昨日はルシアと仲良くなれなかったから、今日こそは仲良くなろうと思う。
「よし、やるぞー」
小さく上げた拳にシリクスが目を細めた。
「昔からデュランは小さいよね。あげかた。」
「うるさいな」
そんな細かい事まで言わなくてもいいよ。
少し照れ臭くなって俯いた。
俯いたまま早足で歩いていれば、
「、デュラン止まれ!」
シリクスの焦った声と、
「きゃっ」
女の子の悲鳴と
「うわっ」
小さな衝撃。
そのまま後ろに倒れそうになったのを頑張ってその場に留まる。
小さく息を吐き出して前を向けば、
「だ、大丈夫!?ごめん!」
ルシアが尻餅をついていた。
慌てて手を差し出して頭を下げる。
ルシアに怪我なんてさせたら…!
悔いる。
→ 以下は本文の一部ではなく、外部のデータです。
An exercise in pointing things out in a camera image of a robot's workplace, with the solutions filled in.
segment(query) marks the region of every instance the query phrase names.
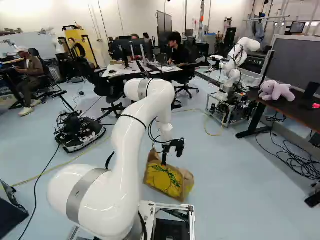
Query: pants
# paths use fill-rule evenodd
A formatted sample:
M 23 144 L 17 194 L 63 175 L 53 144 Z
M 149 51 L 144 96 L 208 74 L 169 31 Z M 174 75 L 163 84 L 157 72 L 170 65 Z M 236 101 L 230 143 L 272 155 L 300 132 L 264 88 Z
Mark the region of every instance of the pants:
M 23 94 L 25 107 L 31 107 L 31 99 L 37 99 L 33 94 L 32 91 L 37 88 L 41 83 L 40 79 L 33 77 L 32 79 L 28 78 L 23 80 L 16 86 L 16 89 Z

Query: plush toy
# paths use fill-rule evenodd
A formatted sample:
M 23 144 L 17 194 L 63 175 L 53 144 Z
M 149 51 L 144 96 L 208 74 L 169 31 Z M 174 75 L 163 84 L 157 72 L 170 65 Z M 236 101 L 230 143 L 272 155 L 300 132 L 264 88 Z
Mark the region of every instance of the plush toy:
M 261 84 L 259 98 L 262 98 L 264 101 L 276 101 L 280 96 L 284 96 L 288 102 L 292 102 L 296 97 L 290 92 L 290 87 L 290 84 L 279 84 L 274 80 L 265 81 Z

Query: white wall
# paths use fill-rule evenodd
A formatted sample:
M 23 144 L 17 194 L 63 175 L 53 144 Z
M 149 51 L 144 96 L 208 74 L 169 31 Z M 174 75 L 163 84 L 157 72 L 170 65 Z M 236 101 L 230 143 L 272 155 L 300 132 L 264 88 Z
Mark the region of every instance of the white wall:
M 185 2 L 166 2 L 166 13 L 172 16 L 172 30 L 180 33 L 185 29 Z M 88 4 L 96 15 L 103 46 L 96 41 Z M 243 19 L 251 11 L 251 4 L 252 0 L 212 0 L 210 32 L 223 32 L 225 17 L 232 17 L 232 26 L 238 28 L 239 35 L 244 27 Z M 192 28 L 193 18 L 200 18 L 200 6 L 201 0 L 187 1 L 187 29 Z M 165 11 L 165 0 L 100 0 L 100 7 L 109 37 L 133 33 L 142 37 L 147 32 L 158 39 L 156 12 Z M 205 25 L 209 22 L 209 11 L 210 0 L 205 0 Z M 0 0 L 0 29 L 21 28 L 24 32 L 34 32 L 53 27 L 57 37 L 63 37 L 61 28 L 75 21 L 85 28 L 97 60 L 103 66 L 102 52 L 108 55 L 108 45 L 97 0 Z
M 290 15 L 290 17 L 287 17 L 286 20 L 287 21 L 306 21 L 309 20 L 312 16 L 312 12 L 315 9 L 316 6 L 316 1 L 317 0 L 304 0 L 304 1 L 300 1 L 300 0 L 289 0 L 289 4 L 288 7 L 284 13 L 285 16 Z M 264 0 L 256 0 L 255 3 L 255 11 L 254 13 L 256 15 L 259 14 L 259 11 L 261 11 L 262 6 L 263 6 L 263 2 Z M 278 9 L 282 8 L 282 4 L 283 4 L 283 0 L 273 0 L 273 6 L 271 8 L 271 12 L 270 12 L 270 16 L 274 17 L 277 15 Z M 266 15 L 268 15 L 269 13 L 269 9 L 270 9 L 270 5 L 271 5 L 271 0 L 269 1 L 267 10 L 264 10 L 264 13 L 266 13 Z M 320 20 L 320 9 L 318 7 L 318 9 L 316 10 L 316 14 L 314 17 L 315 20 Z M 312 35 L 312 33 L 314 32 L 314 30 L 316 29 L 318 23 L 314 22 L 310 28 L 309 31 L 309 35 Z M 268 23 L 268 27 L 267 27 L 267 31 L 265 34 L 265 40 L 270 43 L 272 40 L 272 35 L 273 33 L 273 26 L 272 23 Z M 320 35 L 320 27 L 318 28 L 317 35 Z

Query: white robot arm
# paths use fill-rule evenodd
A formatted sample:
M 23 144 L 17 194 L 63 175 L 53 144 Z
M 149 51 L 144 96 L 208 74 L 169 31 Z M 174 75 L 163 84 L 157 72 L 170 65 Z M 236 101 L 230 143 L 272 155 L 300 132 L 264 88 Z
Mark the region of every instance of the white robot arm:
M 102 240 L 122 240 L 131 231 L 140 200 L 140 144 L 155 117 L 162 142 L 172 140 L 172 84 L 161 79 L 132 79 L 124 92 L 137 102 L 124 110 L 112 131 L 114 169 L 69 165 L 54 176 L 47 192 L 55 210 Z
M 247 37 L 241 38 L 234 48 L 228 54 L 229 62 L 222 65 L 223 74 L 229 79 L 224 83 L 223 89 L 229 93 L 228 90 L 232 88 L 234 83 L 238 82 L 241 77 L 240 67 L 247 59 L 247 51 L 257 51 L 260 49 L 260 43 Z
自分が許せない。
てか、殺られる。
自分に殺られる。
カタカタと震える手をふんわりと小さな手が握った。
「悠李ちゃん…だよね?私は怪我なんてしてないから、大丈夫だよ?」
私を覗き込むようにして、
ね?
と微笑んだルシアを、
「…ごめんっ!」
我慢出来ずに抱きしめた。
自然と涙が溢れ出る。
やっぱり、
時代が違っても、
容姿が違っても、
記憶が違っても
ルシアはルシアなんだと
再確認出来たから。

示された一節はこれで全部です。